Pandas Dataframe integration for spaCy

Project description

DframCy

Package Version Python 3.6 Build Status codecov Code style: black

DframCy is a light-weight utility module to integrate Pandas Dataframe to spaCy's linguistic annotation and training tasks. DframCy provides clean APIs to convert spaCy's linguistic annotations, Matcher and PhraseMatcher information to Pandas dataframe, also supports training and evaluation of NLP pipeline from CSV/XLXS/XLS without any changes to spaCy's underlying APIs.

Getting Started

DframCy can be easily installed. Just need to the following:

Requirements

  • Python 3.5 or later
  • Pandas
  • spaCy >= 2.2.0

Also need to download spaCy's language model:

python -m spacy download en_core_web_sm

For more information refer to: Models & Languages

Installation:

This package can be installed from PyPi by running:

pip install dframcy

To build from source:

git clone https://github.com/yash1994/dframcy.git
cd dframcy
python setup.py install

Usage

Linguistic Annotations

Get linguistic annotation in the dataframe. For linguistic annotations (dataframe column names) refer to spaCy's Token API document.

import spacy
from dframcy import DframCy

nlp = spacy.load("en_core_web_sm")

dframcy = DframCy(nlp)
doc = dframcy.nlp(u"Apple is looking at buying U.K. startup for $1 billion")

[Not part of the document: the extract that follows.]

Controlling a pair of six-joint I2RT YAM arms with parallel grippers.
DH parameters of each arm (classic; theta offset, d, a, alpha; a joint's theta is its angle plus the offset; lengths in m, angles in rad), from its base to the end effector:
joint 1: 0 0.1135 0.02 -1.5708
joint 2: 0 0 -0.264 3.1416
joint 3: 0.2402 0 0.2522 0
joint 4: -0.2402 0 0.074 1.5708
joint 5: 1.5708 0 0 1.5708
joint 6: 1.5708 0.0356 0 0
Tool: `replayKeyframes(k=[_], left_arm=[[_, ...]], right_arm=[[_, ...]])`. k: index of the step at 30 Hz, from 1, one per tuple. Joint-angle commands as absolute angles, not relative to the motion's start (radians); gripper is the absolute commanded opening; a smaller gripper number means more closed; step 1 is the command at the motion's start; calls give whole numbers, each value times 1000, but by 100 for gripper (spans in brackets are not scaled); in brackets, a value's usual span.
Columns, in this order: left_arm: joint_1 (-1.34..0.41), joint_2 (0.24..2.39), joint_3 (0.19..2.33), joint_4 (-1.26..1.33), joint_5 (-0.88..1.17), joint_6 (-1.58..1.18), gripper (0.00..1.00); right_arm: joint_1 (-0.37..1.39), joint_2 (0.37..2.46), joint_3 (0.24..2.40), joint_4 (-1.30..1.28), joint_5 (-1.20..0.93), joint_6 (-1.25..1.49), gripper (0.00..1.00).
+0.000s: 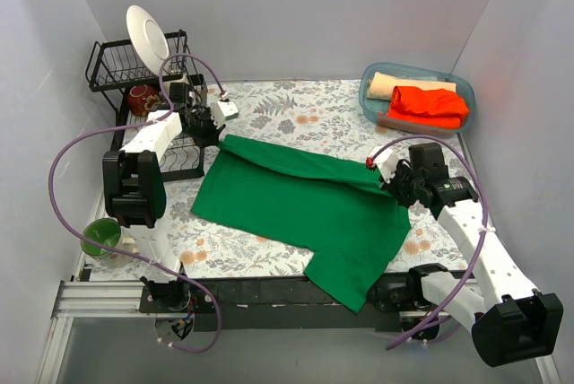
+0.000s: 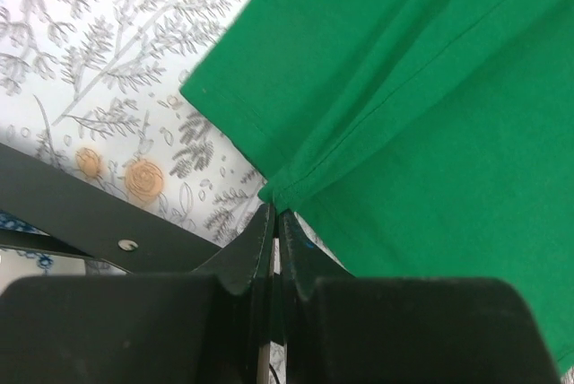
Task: Roll the t-shirts
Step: Fold the T-shirt at the center of the board.
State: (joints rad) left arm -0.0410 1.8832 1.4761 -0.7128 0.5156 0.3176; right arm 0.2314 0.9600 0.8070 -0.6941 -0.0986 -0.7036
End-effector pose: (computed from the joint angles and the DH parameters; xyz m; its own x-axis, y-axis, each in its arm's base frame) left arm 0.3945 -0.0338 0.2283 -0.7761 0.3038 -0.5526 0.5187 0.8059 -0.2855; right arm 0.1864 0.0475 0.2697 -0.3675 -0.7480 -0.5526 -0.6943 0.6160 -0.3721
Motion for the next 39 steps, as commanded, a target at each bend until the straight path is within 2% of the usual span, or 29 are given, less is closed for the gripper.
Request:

# default columns: ["id", "text", "start", "end", "pos_", "tag_", "dep_", "head", "ent_type_"]
annotation_dataframe = dframcy.to_dataframe(doc)

# can also pass columns names (spaCy's linguistic annotation attributes)
annotation_dataframe = dframcy.to_dataframe(doc, columns=["text", "lemma_", "lower_", "is_punct"])

# for separate entity dataframe
token_annotation_dataframe, entity_dataframe = dframcy.to_dataframe(doc, separate_entity_dframe=True)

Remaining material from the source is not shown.